Later still, about two millennia ago, the Roman legions marched across Caledonia. Did men from what was to become Aberdeen join the combined force of the Celtic peoples who fought in AD 84 at the battle of Mons Graupius, the earliest recorded battle in the north-east? The Romans won the battle, but decided not to attempt a permanent subjugation of our land. So while places to the south have the foundations of villas and inscribed gravestones to show that the Romans had been there, we have only the spectral outlines of marching camps, and a few Roman fish-hooks found in the estuary of the Dee. Perhaps the men of the Roman navy, who followed the legions as they moved north, enjoyed some Dee salmon.
The Name of the City: The name ‘Aberdeen’ is a mystery. ‘Aber’ is a Brythonic prefix, meaning ‘near the mouth of’. ‘Aber’ names are common in Wales, but in Scotland there are also ‘Inver’ names. This is the Gaelic equivalent and “Inver’ names are later, dating from the 6th century onwards, the time of Irish missionaries from Iona.Usually what follows the prefix is the river name, but ‘deen’ is neither Dee nor Don. It could be either or both! The ‘Aber’ prefix suggests that the name is very old. Has there been a settled community here since Roman times or earlier?
The earliest official reference to the existence of Aberdeen as a community comes with the royal charter granted to the burgh in 1179 by William the Lion, King of Scots. In this charter, as in many others of similar date, the king states that he is confirming the charter granted by David I, his grandfather. No charter of King David’s time exists anywhere in Scotland. It may be that, previous to William the Lion’s time, the king only spoke in the presence of witnesses when granting charters. This tiny charter is the oldest of a huge collection of historic documents carefully preserved by the city council over a period of more than eight centuries. This splendid archive is the most complete set of civic records in Scotland and probably in Britain, apart from those of London. They are stored securely in the Town House, Aberdeen’s municipal headquarters in the middle of the city.
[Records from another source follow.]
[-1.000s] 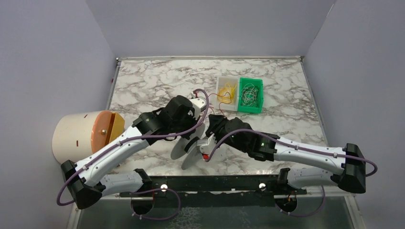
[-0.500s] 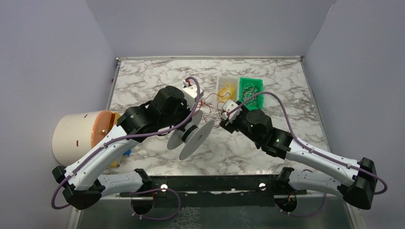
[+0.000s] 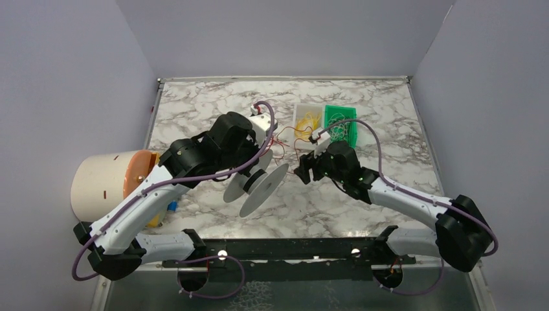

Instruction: Wrap the cables

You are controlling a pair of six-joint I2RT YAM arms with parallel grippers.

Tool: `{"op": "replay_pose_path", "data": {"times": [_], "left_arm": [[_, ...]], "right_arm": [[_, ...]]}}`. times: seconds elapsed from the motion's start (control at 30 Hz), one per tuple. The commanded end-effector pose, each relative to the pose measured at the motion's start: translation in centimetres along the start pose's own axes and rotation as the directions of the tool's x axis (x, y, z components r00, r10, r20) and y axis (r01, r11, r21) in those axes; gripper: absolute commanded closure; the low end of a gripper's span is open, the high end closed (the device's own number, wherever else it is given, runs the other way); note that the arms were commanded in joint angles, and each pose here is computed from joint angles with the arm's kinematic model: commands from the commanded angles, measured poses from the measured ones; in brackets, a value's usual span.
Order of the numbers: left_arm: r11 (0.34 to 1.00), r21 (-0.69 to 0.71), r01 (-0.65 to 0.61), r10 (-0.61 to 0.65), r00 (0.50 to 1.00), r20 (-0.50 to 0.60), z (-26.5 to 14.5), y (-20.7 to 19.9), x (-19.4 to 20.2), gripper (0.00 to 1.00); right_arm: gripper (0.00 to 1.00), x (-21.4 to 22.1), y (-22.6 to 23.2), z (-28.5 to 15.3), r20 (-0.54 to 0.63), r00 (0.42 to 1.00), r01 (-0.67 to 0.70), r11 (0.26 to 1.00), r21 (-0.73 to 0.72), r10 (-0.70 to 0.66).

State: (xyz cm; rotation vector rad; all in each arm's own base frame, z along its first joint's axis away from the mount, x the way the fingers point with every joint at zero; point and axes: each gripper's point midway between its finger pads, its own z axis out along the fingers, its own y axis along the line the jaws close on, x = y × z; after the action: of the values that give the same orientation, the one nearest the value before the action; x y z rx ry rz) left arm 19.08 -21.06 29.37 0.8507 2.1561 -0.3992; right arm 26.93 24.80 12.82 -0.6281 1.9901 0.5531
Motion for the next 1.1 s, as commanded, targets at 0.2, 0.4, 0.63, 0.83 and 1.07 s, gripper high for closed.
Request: {"op": "replay_pose_path", "data": {"times": [0.2, 0.4, 0.63, 0.83, 1.07], "left_arm": [[1.0, -0.002, 0.012, -0.012, 0.998, 0.066, -1.1, -0.1, -2.4, 1.0], [1.0, 0.004, 0.022, -0.022, 0.998, 0.066, -1.4, -0.2, -2.5, 1.0], [0.999, 0.012, 0.03, -0.031, 0.997, 0.07, -1.8, -0.3, -2.6, 1.0], [0.999, 0.013, 0.034, -0.035, 0.997, 0.073, -2.0, -0.3, -2.8, 1.0], [0.999, 0.007, 0.035, -0.036, 0.995, 0.09, -2.4, -0.2, -3.2, 1.0]], "right_arm": [[0.28, -0.4, 2.0, 4.6, 0.024, 0.994, -0.103, 0.98, -0.172, 0.109], [0.28, 0.4, 1.9, 7.0, 0.024, 0.997, -0.072, 0.979, -0.189, 0.078], [0.29, 1.4, 2.1, 9.0, 0.008, 0.999, -0.029, 0.973, -0.229, 0.032], [0.33, 2.6, 2.6, 10.4, -0.038, 0.999, -0.04, 0.964, -0.264, 0.031], [0.43, 4.8, 2.7, 10.5, -0.087, 0.996, -0.054, 0.959, -0.278, 0.031]]}}
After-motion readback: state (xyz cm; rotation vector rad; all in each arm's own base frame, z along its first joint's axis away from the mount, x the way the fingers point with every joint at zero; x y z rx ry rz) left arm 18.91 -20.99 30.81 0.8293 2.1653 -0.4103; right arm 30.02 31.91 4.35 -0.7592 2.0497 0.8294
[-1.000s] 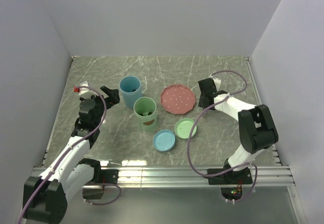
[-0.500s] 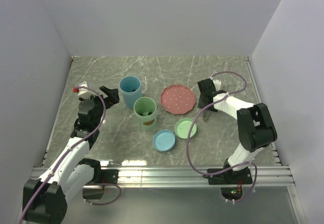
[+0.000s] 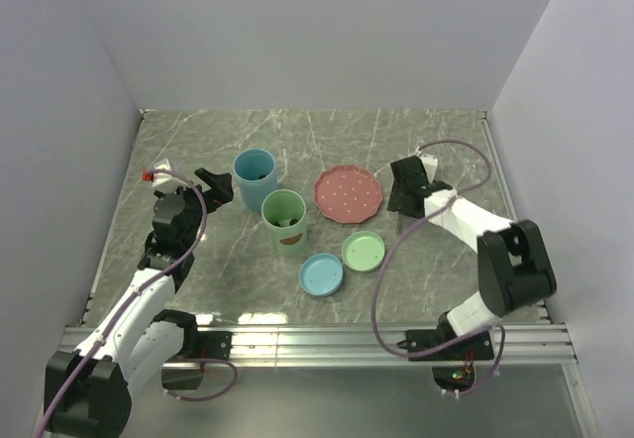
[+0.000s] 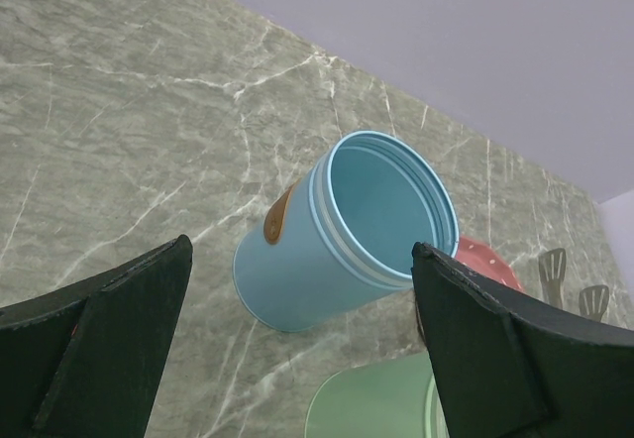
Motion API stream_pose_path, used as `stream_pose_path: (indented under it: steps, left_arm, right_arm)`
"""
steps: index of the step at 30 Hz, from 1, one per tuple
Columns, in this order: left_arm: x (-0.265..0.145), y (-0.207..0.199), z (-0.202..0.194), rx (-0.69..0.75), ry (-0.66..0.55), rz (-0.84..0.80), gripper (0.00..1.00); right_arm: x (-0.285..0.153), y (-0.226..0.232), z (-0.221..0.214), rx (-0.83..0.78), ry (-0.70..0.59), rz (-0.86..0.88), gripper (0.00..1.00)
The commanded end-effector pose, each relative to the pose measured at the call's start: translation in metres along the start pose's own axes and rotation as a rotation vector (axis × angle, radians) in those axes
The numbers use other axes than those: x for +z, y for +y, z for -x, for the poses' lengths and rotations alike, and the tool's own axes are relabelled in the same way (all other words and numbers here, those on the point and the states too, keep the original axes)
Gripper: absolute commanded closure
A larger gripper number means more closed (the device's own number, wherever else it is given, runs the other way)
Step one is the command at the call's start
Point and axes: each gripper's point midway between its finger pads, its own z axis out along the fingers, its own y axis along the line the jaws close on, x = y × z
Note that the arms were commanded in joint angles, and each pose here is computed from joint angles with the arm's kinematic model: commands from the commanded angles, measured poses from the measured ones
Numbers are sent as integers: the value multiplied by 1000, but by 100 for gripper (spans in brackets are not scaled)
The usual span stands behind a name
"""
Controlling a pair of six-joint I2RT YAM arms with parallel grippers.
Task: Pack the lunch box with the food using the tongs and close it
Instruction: Put down the clamp, then pick up the lid of the lunch box with the right arm
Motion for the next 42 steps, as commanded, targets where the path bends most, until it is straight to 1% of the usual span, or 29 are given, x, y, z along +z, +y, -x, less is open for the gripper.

During the following two centuries, English armies marched all over Scotland as the English kings tried to establish suzerainty over the whole of the British Isles. According to one contemporary historical account, one hundred English ships were burnt in Aberdeen harbour by rebels supporting William Wallace. There probably was some fire under this smoke, but, as was often the case, numbers were greatly exaggerated. It is unlikely that the English had so many vessels to bring north. However the city’s support for the Bruce in the following years shows that this was not just idle boasting. When King Robert the Bruce was leading the fight for Scottish sovereignty against the English, the citizens of Aberdeen were his consistent and determined supporters. It is said that he was hidden in one of the burgh’s friaries when he was too ill to travel. The citizens combined one night to attack the English garrison, which was building a castle on the Castlehill. The attack was a success. The garrison were all killed, and the castle was dismantled to prevent its use by any future English expedition. It is suggested that the city’s motto, ‘Bon Accord’ (the good agreement), was first used as the password for those who assembled to make this attack. But the great historian of Bruce’s times, John Barbour, himself an Aberdonian, does not mention it. This simply makes the story all the more remarkable. What is certain is that, for many centuries, this motto has been used with great pride by Aberdonians and remains part of the city’s coat of arms to this day.